* [About this exercise] Everything from the first line below through the line with "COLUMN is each" is to be transcribed exactly, and nothing past it.
== Segment start ==
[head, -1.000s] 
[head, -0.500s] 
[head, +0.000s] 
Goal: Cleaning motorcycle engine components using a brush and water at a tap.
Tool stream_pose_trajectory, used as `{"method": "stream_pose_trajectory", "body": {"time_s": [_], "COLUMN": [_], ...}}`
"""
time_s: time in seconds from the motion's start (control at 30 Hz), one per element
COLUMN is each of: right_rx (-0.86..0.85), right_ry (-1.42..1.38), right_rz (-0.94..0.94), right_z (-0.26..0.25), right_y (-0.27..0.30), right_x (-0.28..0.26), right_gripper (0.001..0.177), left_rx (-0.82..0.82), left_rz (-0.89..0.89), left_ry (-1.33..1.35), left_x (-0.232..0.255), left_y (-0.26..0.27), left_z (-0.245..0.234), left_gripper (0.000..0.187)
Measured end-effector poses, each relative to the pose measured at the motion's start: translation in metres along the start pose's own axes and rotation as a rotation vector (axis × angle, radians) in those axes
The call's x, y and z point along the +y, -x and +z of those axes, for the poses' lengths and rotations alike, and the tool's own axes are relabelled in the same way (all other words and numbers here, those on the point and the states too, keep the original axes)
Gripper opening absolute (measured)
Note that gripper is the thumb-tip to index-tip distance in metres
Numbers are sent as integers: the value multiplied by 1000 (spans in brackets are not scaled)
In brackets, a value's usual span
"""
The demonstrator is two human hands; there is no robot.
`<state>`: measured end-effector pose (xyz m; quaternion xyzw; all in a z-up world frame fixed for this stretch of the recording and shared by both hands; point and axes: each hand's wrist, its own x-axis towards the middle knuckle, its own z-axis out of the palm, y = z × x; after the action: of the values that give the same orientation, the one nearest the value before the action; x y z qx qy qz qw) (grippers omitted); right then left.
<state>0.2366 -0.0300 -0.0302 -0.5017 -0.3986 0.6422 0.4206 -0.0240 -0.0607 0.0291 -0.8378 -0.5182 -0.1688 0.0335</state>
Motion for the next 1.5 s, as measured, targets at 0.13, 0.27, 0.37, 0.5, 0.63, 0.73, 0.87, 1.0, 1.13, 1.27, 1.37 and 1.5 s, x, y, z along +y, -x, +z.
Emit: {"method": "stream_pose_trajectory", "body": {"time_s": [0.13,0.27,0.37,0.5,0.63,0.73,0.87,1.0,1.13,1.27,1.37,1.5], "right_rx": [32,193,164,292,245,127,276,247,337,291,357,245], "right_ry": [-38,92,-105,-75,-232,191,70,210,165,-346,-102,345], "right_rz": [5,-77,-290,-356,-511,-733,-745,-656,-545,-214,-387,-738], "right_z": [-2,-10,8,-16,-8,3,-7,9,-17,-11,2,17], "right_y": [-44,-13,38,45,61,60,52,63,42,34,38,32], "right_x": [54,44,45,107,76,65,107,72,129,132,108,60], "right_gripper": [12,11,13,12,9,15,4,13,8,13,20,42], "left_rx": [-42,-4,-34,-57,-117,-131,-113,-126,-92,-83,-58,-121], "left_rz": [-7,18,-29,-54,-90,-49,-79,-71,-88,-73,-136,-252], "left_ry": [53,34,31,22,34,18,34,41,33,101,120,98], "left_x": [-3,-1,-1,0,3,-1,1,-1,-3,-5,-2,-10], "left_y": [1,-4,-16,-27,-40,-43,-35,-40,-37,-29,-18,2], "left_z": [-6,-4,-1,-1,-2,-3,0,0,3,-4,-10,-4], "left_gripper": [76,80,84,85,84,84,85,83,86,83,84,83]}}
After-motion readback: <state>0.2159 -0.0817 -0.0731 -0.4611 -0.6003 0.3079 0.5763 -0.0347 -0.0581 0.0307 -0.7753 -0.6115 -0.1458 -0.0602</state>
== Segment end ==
* [Solution to the exercise]
[head, -1.000s] 
[head, -0.500s] 
[head, +0.000s] 
Goal: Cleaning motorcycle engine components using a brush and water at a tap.
Tool stream_pose_trajectory, used as `{"method": "stream_pose_trajectory", "body": {"time_s": [_], "COLUMN": [_], ...}}`
"""
time_s: time in seconds from the motion's start (control at 30 Hz), one per element
COLUMN is each of: right_rx (-0.86..0.85), right_ry (-1.42..1.38), right_rz (-0.94..0.94), right_z (-0.26..0.25), right_y (-0.27..0.30), right_x (-0.28..0.26), right_gripper (0.001..0.177), left_rx (-0.82..0.82), left_rz (-0.89..0.89), left_ry (-1.33..1.35), left_x (-0.232..0.255), left_y (-0.26..0.27), left_z (-0.245..0.234), left_gripper (0.000..0.187)

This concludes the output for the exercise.